━━━ LISTED ENTRIES ━━━
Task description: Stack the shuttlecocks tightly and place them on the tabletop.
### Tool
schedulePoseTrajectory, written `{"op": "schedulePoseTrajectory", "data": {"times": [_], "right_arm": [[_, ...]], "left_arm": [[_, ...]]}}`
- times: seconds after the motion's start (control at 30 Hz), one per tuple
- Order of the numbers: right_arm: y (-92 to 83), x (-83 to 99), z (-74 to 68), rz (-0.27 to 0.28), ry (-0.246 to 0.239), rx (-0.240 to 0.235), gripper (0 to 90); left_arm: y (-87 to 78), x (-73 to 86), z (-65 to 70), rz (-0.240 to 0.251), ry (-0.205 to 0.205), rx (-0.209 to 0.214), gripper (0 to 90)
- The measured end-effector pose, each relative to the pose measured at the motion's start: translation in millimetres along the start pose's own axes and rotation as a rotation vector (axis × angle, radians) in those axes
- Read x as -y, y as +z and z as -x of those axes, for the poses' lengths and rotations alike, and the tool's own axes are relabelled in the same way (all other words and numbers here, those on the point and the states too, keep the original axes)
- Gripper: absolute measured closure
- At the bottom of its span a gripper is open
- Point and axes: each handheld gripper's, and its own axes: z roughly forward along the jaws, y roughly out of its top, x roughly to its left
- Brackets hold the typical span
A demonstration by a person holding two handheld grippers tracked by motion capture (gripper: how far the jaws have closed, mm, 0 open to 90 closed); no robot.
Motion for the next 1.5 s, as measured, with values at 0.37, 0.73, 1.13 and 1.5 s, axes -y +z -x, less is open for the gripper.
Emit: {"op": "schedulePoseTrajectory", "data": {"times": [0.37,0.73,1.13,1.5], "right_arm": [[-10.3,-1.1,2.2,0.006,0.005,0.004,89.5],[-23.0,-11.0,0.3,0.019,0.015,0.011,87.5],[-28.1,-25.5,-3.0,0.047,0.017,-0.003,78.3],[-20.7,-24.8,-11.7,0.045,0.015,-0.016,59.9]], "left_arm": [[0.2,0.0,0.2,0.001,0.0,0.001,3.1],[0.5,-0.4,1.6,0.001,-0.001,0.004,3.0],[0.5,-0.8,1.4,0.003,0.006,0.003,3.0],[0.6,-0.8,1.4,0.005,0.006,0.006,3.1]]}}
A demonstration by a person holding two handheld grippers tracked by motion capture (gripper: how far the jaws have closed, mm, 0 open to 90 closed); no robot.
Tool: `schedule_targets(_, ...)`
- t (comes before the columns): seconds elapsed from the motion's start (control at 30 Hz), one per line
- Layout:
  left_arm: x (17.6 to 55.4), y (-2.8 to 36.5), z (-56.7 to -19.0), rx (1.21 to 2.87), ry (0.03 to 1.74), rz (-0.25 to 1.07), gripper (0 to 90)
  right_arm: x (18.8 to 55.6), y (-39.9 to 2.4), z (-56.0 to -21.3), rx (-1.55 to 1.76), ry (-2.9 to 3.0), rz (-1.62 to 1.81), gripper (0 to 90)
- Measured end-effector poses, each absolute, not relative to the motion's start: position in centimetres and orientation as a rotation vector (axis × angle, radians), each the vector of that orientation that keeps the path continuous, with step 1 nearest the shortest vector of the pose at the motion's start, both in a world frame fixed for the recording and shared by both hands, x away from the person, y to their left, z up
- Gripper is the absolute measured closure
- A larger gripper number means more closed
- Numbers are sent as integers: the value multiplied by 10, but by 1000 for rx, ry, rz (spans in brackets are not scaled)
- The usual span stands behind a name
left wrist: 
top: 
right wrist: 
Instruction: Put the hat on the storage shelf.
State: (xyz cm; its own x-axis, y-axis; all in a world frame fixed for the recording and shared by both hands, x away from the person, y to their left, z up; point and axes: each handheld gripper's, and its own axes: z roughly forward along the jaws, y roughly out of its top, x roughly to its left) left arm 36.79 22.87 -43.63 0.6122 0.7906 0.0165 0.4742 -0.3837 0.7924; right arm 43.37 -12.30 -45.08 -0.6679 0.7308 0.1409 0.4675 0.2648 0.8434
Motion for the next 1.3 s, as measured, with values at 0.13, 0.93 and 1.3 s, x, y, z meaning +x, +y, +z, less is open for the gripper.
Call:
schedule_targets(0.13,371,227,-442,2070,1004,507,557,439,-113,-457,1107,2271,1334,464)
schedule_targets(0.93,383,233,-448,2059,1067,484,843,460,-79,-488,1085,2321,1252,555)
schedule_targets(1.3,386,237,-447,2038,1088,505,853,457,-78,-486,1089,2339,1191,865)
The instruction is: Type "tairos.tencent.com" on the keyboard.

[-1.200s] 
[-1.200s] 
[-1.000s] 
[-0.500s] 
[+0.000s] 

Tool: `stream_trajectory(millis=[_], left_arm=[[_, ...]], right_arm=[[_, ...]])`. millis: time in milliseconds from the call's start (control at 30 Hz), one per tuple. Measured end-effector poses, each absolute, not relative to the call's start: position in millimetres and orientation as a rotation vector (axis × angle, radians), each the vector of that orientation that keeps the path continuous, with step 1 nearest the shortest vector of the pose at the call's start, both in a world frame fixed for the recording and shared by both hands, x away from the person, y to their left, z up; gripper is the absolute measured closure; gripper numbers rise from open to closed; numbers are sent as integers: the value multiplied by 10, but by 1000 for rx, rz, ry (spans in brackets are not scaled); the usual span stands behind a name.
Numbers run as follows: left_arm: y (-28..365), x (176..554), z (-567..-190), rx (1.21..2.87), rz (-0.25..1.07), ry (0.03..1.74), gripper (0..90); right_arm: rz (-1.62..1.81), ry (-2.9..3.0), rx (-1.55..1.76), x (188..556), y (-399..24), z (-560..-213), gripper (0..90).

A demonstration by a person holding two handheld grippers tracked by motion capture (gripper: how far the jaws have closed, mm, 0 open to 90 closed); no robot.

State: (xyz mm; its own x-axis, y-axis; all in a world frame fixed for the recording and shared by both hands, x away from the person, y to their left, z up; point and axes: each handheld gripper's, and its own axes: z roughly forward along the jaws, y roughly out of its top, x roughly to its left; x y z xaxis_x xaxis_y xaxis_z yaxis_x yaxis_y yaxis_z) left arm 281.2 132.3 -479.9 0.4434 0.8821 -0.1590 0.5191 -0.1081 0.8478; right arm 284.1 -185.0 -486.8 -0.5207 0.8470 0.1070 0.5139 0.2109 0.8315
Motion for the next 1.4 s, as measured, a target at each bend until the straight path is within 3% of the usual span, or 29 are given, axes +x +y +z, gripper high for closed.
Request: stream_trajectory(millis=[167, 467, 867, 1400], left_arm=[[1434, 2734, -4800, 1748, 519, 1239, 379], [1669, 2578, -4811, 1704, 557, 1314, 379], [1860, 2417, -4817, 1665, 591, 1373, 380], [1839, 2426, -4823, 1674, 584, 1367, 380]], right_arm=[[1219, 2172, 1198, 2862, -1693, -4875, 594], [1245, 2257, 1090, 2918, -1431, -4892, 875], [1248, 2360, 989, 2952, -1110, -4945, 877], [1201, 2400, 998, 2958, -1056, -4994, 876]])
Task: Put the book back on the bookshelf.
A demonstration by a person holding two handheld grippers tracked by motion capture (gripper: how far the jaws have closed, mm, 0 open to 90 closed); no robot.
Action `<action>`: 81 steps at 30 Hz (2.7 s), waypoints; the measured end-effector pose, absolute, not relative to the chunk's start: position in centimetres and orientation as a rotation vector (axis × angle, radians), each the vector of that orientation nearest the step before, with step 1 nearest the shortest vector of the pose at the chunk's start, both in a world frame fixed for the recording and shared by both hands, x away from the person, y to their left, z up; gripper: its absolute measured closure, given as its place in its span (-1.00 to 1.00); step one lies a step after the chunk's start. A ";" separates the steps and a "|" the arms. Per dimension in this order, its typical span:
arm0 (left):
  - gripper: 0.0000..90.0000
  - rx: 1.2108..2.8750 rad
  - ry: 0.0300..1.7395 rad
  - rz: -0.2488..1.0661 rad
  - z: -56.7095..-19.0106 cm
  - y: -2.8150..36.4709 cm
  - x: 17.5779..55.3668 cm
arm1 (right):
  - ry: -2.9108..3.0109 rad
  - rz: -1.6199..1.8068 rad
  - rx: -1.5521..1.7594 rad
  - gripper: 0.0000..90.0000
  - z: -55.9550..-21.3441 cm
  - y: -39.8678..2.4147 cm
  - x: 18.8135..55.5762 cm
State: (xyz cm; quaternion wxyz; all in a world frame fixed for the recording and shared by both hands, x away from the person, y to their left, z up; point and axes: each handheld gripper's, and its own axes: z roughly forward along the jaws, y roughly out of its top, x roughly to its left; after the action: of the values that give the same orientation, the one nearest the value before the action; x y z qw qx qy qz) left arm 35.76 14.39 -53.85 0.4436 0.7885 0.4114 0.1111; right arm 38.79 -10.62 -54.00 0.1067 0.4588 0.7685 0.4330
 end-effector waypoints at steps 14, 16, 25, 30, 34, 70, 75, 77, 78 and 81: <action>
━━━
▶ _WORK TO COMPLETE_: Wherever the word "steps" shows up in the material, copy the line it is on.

▶ _WRITTEN ANSWER_:
Action `<action>`: 81 steps at 30 Hz (2.7 s), waypoints; the measured end-effector pose, absolute, not relative to the chunk's start: position in centimetres and orientation as a rotation vector (axis × angle, radians), each the vector of that orientation nearest the step before, with step 1 nearest the shortest vector of the pose at the chunk's start, both in a world frame fixed for the recording and shared by both hands, x away from the person, y to their left, z up; gripper: its absolute measured closure, given as its place in its span (-1.00 to 1.00); step one lies a step after the chunk's start. A ";" separates the steps and a "|" the arms. Per dimension in this order, its typical span:
 end-effector waypoints at steps 14, 16, 25, 30, 34, 70, 75, 77, 78 and 81: <action>

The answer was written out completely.